Umpire Interference / Batter Interference
 
Is the "delayed dead ball" aspect of these types of interference the same?

R1 is stealing when the (A) umpire, or (B) batter interferes with F2, whose throw goes into center field. The runner tries for third and is thrown out by F8.

I know in (B) that as soon as the throw does not retire the runner, the interference is enforced (in this instance, the batter is out and the runner returns).

Is it the same in A (except no one is out, of course), or does the play stand?

Looking for OBR, NCAA and FED rules on this.

scarolinablue Thu Feb 02, 2012 12:39pm

Fed
 
In FED (5-1-2c), if there is no out made at the end of F2's throw (i.e. the initial play on the runner), the ball is then dead and the runner(s) return to their bases at the TOP.

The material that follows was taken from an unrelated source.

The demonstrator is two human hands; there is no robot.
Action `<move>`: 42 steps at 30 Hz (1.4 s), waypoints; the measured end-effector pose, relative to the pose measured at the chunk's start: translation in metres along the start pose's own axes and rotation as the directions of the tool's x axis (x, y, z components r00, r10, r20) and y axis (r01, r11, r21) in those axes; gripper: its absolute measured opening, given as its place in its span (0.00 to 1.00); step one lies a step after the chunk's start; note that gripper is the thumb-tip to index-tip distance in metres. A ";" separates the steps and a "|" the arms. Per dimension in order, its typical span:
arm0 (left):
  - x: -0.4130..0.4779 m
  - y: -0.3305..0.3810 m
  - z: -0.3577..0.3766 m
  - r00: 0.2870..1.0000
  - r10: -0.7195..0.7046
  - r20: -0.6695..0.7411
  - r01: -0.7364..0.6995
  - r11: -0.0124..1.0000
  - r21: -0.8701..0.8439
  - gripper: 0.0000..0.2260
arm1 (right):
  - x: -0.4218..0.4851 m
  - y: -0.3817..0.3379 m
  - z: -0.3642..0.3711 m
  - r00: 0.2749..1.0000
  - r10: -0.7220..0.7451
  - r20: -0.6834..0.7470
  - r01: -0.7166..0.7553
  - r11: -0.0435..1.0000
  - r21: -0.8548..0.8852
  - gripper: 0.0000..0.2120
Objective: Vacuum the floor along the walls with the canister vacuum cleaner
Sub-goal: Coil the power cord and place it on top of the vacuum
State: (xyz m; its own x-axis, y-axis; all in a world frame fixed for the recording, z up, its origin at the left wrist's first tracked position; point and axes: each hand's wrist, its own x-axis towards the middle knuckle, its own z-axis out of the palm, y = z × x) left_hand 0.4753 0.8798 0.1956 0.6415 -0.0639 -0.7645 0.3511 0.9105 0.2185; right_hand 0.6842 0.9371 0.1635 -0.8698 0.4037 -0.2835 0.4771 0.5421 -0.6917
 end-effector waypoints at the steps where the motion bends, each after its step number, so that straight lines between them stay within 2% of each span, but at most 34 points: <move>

MikeStrybel Thu Feb 02, 2012 06:16pm

Quote:

Originally Posted by bob jenkins (Post 819420)
Is the "delayed dead ball" aspect of these types of interference the same?

R1 is stealing when the (A) umpire, or (B) batter interferes with F2, whose throw goes into center field. The runner tries for third and is thrown out by F8.

I know in (B) that as soon as the throw does not retire the runner, the interference is enforced (in this instance, the batter is out and the runner returns).

Is it the same in A (except no one is out, of course), or does the play stand?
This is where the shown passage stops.